Today, the US and Europe account for nearly 98 per cent of Crest's topline. In the cans is a 26-episode serial for one of the world's leading toymakers, whose flagship brand is today rarely patronised by little girls.
With awesome animation, Crest has put together a danceathon involving the toymaker's protagonist. Then there is a 26-episode serial based on a submarine called Olly, done on the lines of Pixar's classic feature Finding Nemo. Early next year, it will have Pet Aliens on air. This 26-episode series is being wrapped up for Turner's Cartoon Network.
The US and Europe now rake in 96 per cent of Crest's revenues. And if animation work accounted for only 60 per cent of turnover in 2000, it is well over 90 per cent now. The rest comes from dubbing and inflight entertainment.
With the increase in workload, Crest has increased capacity from 110 animators to 270 animators. Maintaining quality control is longtime creative director Nilesh Sardesai, and Crest's Bangkok-based chairman and jazz enthusiast, Shyam Ramanna, who drops in every month.

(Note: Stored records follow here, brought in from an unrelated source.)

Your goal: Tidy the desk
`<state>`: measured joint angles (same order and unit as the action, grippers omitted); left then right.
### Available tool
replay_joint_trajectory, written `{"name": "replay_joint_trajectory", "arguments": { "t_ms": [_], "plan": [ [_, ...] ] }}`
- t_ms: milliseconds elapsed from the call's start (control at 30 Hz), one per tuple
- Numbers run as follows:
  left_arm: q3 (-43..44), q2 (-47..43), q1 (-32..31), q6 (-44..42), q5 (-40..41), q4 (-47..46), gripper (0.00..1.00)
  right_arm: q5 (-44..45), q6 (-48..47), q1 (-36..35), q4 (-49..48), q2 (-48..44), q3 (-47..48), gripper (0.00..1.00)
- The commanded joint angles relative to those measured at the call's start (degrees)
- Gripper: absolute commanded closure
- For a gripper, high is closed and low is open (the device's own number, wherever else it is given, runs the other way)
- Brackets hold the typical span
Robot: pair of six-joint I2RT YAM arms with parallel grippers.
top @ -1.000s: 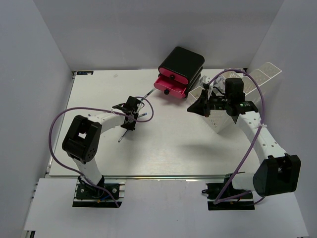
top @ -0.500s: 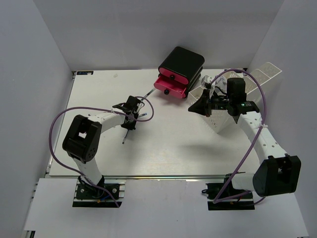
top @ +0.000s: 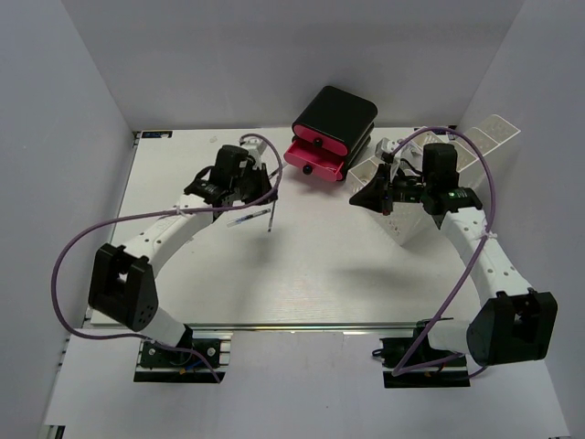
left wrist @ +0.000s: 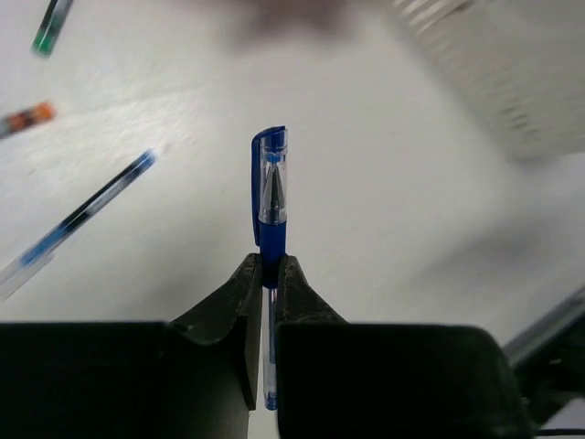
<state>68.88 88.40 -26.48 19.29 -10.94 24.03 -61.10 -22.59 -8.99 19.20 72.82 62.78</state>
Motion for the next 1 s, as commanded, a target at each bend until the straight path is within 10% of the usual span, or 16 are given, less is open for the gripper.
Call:
{"name": "replay_joint_trajectory", "arguments": {
  "t_ms": [0,167,433,967],
  "plan": [
    [-2.06,-3.32,0.37,12.41,-7.34,-15.73,1.00,-1.74,1.67,0.64,-1.88,-2.06,-0.73,0.95],
    [-6.83,1.04,0.90,33.07,-5.24,-44.45,1.00,-1.39,3.51,1.61,-4.17,-3.12,-1.79,0.96],
    [0.02,15.82,0.38,53.11,4.86,-60.74,1.00,-1.21,5.62,3.72,-5.93,-4.61,-2.40,0.96],
    [12.41,27.35,-1.81,63.51,17.34,-52.52,1.00,-2.18,6.59,6.36,-6.98,-5.32,-2.93,0.96]
  ]
}}
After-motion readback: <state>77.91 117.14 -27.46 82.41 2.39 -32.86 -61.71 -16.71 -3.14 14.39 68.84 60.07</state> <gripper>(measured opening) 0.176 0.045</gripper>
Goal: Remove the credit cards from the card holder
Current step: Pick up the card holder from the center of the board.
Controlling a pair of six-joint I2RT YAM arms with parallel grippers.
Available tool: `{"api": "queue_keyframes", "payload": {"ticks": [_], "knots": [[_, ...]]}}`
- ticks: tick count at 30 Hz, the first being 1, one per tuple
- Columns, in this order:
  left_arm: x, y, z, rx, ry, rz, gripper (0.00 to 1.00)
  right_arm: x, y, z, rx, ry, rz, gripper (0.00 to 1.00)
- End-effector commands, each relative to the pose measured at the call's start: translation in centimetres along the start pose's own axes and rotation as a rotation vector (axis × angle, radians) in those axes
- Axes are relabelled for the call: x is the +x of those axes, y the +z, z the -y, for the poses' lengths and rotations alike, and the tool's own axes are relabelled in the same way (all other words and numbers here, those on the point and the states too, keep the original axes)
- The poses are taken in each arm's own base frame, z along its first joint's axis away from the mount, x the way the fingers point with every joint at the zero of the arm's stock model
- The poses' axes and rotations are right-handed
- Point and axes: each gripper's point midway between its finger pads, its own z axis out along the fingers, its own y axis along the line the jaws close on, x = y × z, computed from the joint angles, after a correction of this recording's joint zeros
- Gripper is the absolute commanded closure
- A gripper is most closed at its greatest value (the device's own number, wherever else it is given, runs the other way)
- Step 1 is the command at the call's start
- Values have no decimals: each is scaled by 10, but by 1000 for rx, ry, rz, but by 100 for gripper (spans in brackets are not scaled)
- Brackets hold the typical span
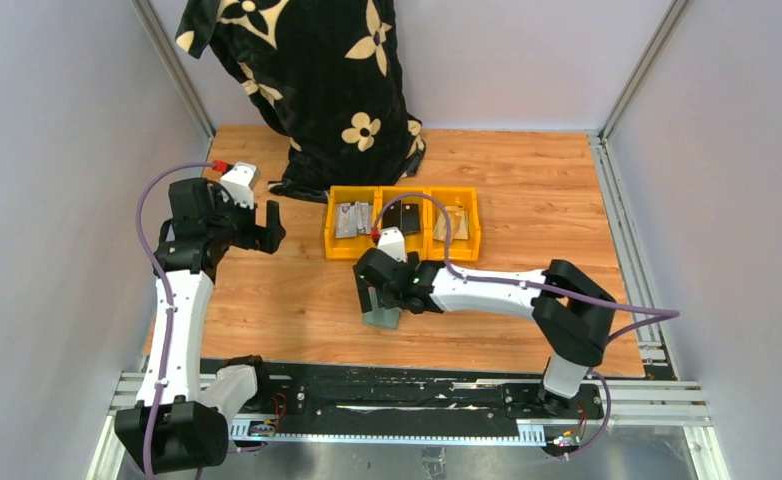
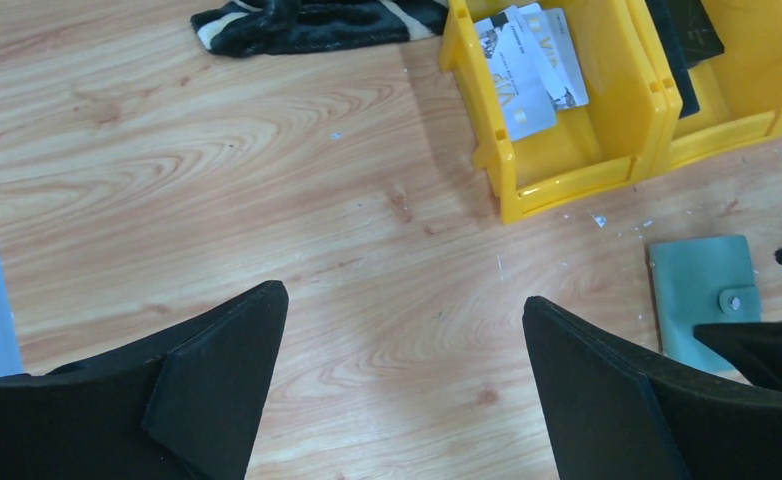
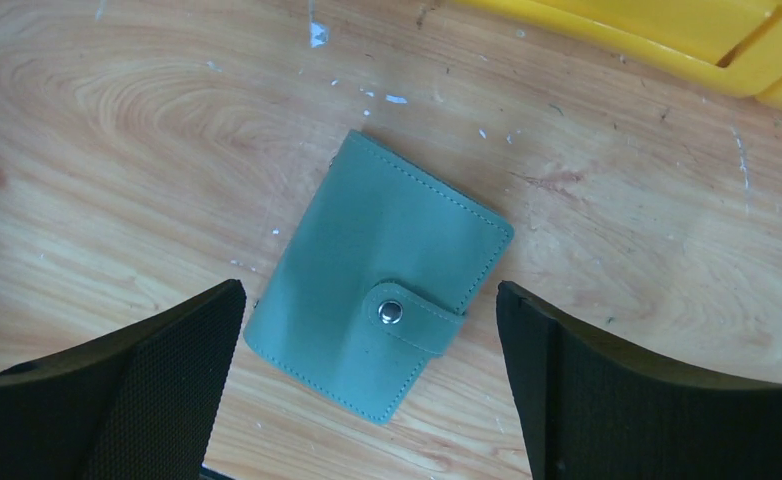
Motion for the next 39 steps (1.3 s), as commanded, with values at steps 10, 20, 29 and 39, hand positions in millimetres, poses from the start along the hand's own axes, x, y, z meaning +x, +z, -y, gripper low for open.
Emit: {"api": "queue_keyframes", "payload": {"ticks": [10,20,29,39], "knots": [[-21,-16,11,50,44,52,0,36,13,2,273,-3,-68,1],[-29,-22,17,76,26,67,0,62,16,28,276,18,-91,2],[-35,-27,28,119,-15,83,0,71,17,20,183,-32,-149,0],[-44,-29,32,144,-48,92,0,75,19,26,141,-8,-153,14]]}}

At the moment, Crest's only serious competitor is Chennai-based Pentamedia Graphics
But with the failure of its feature film Sinbad: Beyond the Veil of Mists in the US last year, Pentamedia is said to have lost much of its sheen. That's why Crest is toiling to get everything right for its maiden feature Automation.
These efforts, though, haven't enthused the investing community. Even as the Crest scrip has almost doubled in the last three months to touch Rs 80 levels, media analysts are skeptical.

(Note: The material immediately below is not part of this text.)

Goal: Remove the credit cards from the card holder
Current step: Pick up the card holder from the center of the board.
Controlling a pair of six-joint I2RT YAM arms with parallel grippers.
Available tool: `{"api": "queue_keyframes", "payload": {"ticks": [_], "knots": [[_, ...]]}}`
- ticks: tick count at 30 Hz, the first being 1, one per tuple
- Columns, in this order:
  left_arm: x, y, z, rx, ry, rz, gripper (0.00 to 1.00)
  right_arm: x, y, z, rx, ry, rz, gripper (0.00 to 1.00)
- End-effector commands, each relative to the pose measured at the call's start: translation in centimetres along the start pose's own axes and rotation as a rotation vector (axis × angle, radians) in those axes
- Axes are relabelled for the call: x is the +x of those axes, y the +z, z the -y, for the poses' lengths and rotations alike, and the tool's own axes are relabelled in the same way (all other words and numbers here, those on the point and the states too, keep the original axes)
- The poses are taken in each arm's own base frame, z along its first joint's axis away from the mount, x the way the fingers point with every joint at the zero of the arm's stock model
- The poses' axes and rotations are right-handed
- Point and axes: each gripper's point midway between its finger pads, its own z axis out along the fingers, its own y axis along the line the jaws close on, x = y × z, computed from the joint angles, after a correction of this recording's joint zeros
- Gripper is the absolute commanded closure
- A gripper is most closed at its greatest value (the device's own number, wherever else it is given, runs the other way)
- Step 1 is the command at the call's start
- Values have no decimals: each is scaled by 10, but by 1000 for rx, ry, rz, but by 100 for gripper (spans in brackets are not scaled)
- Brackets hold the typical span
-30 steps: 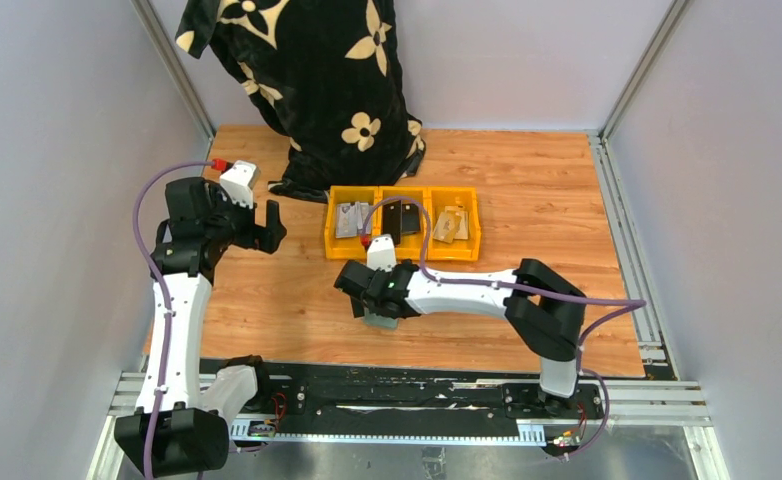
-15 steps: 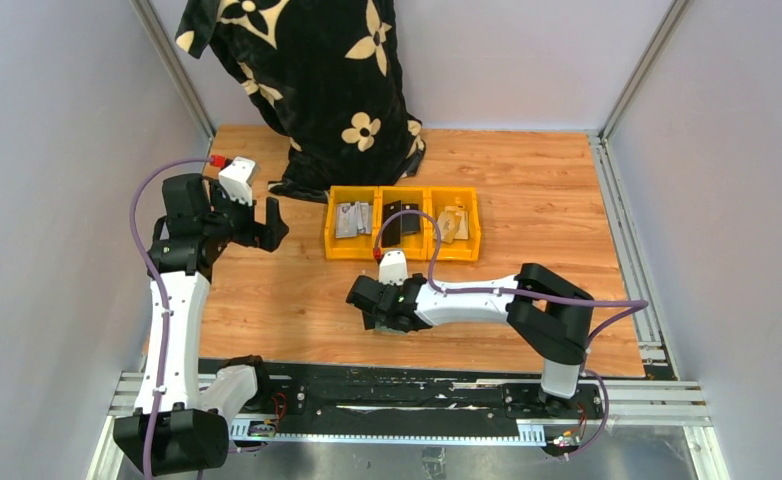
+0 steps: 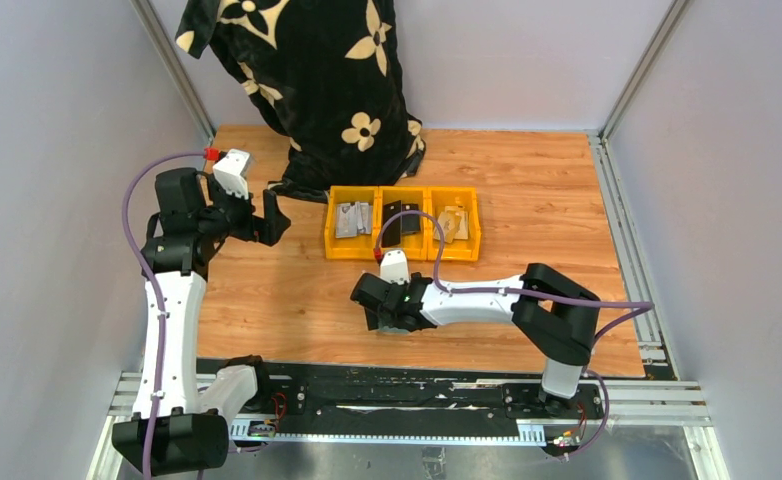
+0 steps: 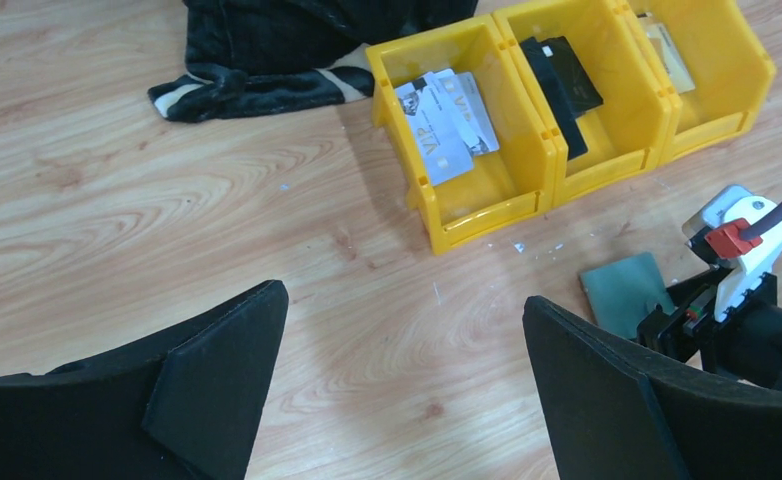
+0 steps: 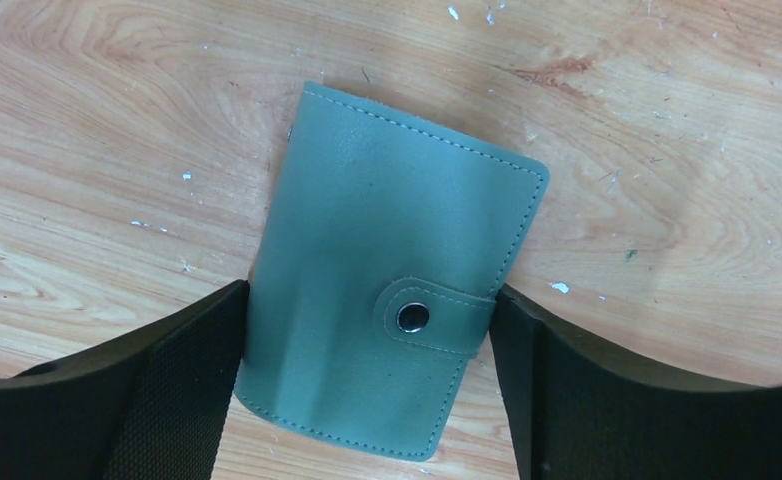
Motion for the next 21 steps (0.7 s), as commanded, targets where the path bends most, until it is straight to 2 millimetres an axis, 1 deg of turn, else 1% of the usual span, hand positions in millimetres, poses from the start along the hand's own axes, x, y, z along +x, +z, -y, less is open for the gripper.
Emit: {"api": "queue_keyframes", "payload": {"ticks": [1,3,5,6,7,11,13,14,15,16,18,19,21], "knots": [[-4,-2,8,40,-44,3,0,19,6,14,-12,-38,-72,18],[-2,-1,10,51,-58,-3,0,11,4,10,-37,-60,-44,25],[2,1,12,63,-80,-12,0,-1,-1,7,-67,-75,5,28],[3,1,14,75,-96,-16,0,-11,-7,3,-94,-80,44,29],[6,2,17,86,-109,-20,0,-17,-10,1,-111,-81,67,29],[15,6,27,137,-195,-42,0,-46,-34,-11,-199,-100,183,27],[16,8,35,179,-254,-52,0,-60,-48,-16,-235,-109,239,27],[16,8,40,203,-280,-55,0,-68,-57,-20,-257,-115,273,26],[14,7,45,230,-317,-56,0,-80,-70,-25,-287,-117,320,26],[12,6,49,246,-338,-57,0,-86,-77,-26,-292,-127,350,26],[6,1,63,318,-413,-61,0,-104,-96,-30,-317,-136,416,25],[3,-2,70,352,-444,-61,0,-119,-110,-35,-347,-127,471,25],[-5,-9,82,415,-494,-61,0,-138,-128,-41,-380,-132,536,25]]}}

"Does it have the financial muscle, management bandwidth and tenacity to deliver everything?" asks an analyst.
"Our order book is in delivery mode. We delivered 60 half-hours to world markets in the last two years," says Madhavan.
As for management capabilities, he points out that Crest has brought in outside blood in the last couple of years. The finance head Vinayak Purohit was wooed from BPL Mobile, the human resource head P Rajasekhar walked in from retail house Globus and Bhalerao is from the Chatterjee-Soros group and DSP Merrill Lynch.
There are many who feel that by concentrating just on the US, Crest is putting all its eggs in one basket. Madhavan does not think so.
"A long format animation content in India does not exist. We are going to do just that. We are out of the woods and want to be among the top five animation studios in the world," he says. That may still take a while, but at least for Madhavan, the irritating calls will subside.